Kirkepiscatoid

Random and not so random musings from a 5th generation NE Missourian who became a 1st generation Episcopalian. Let the good times roll!


1 Timothy 6:6-15:

Of course, there is great gain in godliness combined with contentment; for we brought nothing into the world, so that we can take nothing out of it; but if we have food and clothing, we will be content with these. But those who want to be rich fall into temptation and are trapped by many senseless and harmful desires that plunge people into ruin and destruction. For the love of money is a root of all kinds of evil, and in their eagerness to be rich some have wandered away from the faith and pierced themselves with many pains.

This is the book we are reading in our parish Lenten book study. "Money" is a very difficult subject for me, and I am actually having a bit of a hard time with wanting to participate much in this book study. I have sort of distracted myself in a humorous way by thinking of the Beavis and Butthead "Cornholio" skits, when The Great Cornholio goes, "Are you threatening me?" (Especially considering one of the worst fights my parents ever had about money that I remember growing up. It had to do with my dad's insistence that he have Charmin toilet paper despite the fact we were having a hard winter paying the bills with him laid off from work, and drinking his unemployment check away.)

But I'll be honest, as the discussion has progressed, even the most innocuous questions in the introductory first week have felt threatening. I was a little surprised at that, as I thought my decision for the past two years to tithe, and the peace I have gotten from that, and the growth I have experienced from it, would have leavened those feelings somewhat. I have considered bagging the remaining weeks. I doubt I will, though. I feel a stronger need to stick this out.

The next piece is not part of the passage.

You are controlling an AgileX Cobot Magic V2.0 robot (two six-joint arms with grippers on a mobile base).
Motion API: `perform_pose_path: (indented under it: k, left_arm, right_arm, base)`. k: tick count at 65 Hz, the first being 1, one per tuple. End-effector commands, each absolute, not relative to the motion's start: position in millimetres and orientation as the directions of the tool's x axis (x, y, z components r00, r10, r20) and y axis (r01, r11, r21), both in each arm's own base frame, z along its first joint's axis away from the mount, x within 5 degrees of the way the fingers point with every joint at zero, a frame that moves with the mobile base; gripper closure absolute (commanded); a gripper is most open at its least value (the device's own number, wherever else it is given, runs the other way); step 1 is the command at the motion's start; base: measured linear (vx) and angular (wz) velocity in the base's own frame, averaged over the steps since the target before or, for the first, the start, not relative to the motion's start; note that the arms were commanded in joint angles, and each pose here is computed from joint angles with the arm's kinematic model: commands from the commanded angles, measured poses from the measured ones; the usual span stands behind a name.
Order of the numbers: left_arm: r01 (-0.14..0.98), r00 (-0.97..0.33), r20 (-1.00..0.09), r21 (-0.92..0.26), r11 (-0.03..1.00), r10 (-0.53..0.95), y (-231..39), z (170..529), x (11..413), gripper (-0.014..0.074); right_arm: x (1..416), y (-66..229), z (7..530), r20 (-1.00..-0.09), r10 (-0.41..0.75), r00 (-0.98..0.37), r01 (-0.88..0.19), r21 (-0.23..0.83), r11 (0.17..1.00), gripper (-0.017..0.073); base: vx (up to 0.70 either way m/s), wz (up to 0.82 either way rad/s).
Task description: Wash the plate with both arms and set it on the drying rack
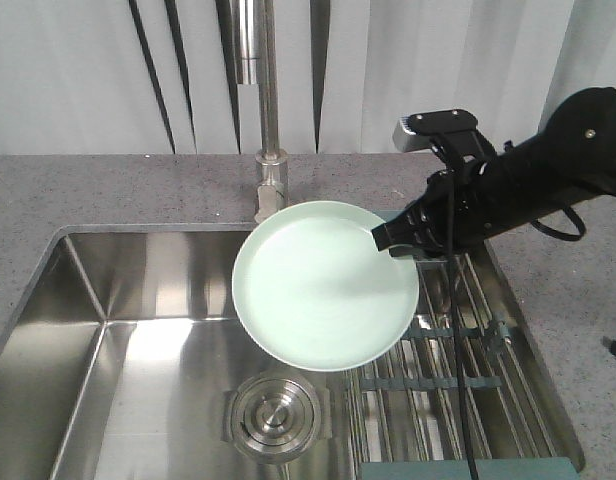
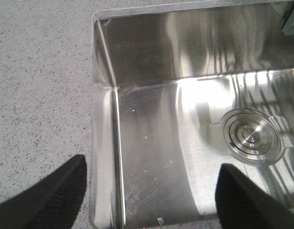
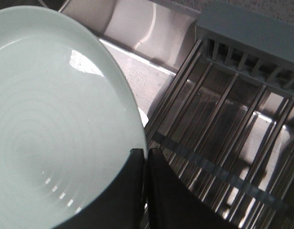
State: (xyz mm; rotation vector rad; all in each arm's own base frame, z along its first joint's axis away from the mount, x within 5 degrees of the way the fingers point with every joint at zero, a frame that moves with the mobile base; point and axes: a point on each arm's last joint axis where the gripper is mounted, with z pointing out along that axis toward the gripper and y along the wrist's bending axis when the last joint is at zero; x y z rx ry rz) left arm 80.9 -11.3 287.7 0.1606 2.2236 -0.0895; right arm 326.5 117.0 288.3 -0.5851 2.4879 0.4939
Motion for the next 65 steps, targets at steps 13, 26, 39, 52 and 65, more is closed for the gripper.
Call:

You see, one of the things I am learning is that the things that are most uncomfortable for me, must also be uncomfortable for at least some other people in the same way, and what hope is there for any of us if each of us doesn't try to grow in this?

No doubt, I have lived on both sides of the coin with money. In the sense of world poverty, I did not grow up "poor." In the local sense of poverty, we were not destitute. My parents were not poor, in terms of the poverty line, but we were probably barely into the middle class and only a couple of jumps past "the working poor." But my dad was laid off in the winter a lot, and we had to live on my mom's paycheck. My dad spent most of his unemployment money on himself, whether it was booze, drugs, dogs, vehicles, whatever. My grandparents were probably in the lower third of "middle class." They were a little better off than my parents--but not a lot.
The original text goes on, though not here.